§ **What the task asks**
Please repeat the listing exactly, with every line intact.

§ **Stored data**
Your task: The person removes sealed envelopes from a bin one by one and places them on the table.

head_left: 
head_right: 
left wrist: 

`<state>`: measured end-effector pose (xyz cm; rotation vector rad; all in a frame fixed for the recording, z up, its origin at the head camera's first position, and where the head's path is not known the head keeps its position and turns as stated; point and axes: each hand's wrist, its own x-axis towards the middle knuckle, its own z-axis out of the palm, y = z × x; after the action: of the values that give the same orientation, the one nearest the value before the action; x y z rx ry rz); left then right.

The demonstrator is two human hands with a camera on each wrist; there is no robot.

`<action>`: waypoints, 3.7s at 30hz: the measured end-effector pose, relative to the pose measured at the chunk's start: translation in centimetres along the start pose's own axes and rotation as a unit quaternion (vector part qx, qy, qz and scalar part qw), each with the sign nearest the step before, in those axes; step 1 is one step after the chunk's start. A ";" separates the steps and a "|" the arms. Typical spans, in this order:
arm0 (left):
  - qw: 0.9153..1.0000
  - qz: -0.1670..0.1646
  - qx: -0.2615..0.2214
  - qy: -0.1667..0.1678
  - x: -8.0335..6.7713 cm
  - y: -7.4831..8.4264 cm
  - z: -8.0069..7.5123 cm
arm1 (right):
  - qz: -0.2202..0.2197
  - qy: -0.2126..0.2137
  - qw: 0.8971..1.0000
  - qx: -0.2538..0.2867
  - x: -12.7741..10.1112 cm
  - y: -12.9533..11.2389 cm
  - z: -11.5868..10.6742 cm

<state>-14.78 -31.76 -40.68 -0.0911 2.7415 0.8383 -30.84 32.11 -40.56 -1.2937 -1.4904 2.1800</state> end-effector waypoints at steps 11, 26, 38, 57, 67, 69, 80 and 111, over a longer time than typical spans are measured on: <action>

§ **Solution below**
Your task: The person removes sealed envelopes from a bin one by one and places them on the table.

head_left: 
head_right: 
left wrist: 

`<state>`: measured end-effector pose (xyz cm; rotation vector rad; all in a frame fixed for the recording, z up, its origin at the head camera's first position, and where the head's path is not known the head keeps its position and turns as stated; point and axes: each hand's wrist, its own x-axis towards the middle knuckle, its own z-axis out of the palm, y = z × x; after the action: of the values that give the same orientation, the one nearest the value before the action; x y z rx ry rz); left then right.

The demonstrator is two human hands with a camera on each wrist; there is no robot.

`<action>`: waypoints, 3.7s at 30hz: the measured end-effector pose, relative to the pose measured at the chunk's start: translation in centimetres along the start pose's own axes and rotation as a unit quaternion (vector part qx, qy, qz and scalar part qw), each with the sign nearest the step before, in those axes; step 1 is one step after the chunk's start. A ";" separates the steps and a "|" the arms. Typical spans, in this order:
arm0 (left):
  - qw: 0.9153..1.0000
  - qz: -0.1670..0.1646
  - qx: -0.2615..0.2214
  - qy: -0.1667..0.1678
  - x: -8.0335..6.7713 cm
  - y: -7.4831..8.4264 cm
  - z: -8.0069..7.5123 cm
arm1 (right):
  - qz: -0.2202..0.2197
  - qy: -0.2126..0.2137
  - qw: 0.8971..1.0000
  - qx: -0.2538..0.2867
  - x: -12.7741..10.1112 cm
  - y: -12.9533..11.2389 cm
  - z: -11.5868..10.6742 cm

<state>-14.78 -31.76 -40.68 -0.0911 2.7415 0.8383 -30.84 32.11 -40.56 -1.2937 -1.4904 2.1800</state> end-effector waypoints at steps 11, 26, 38, 57, 67, 69, 80 and 111, over a longer time than typical spans are measured on: <action>

Output for the exercise is now complete.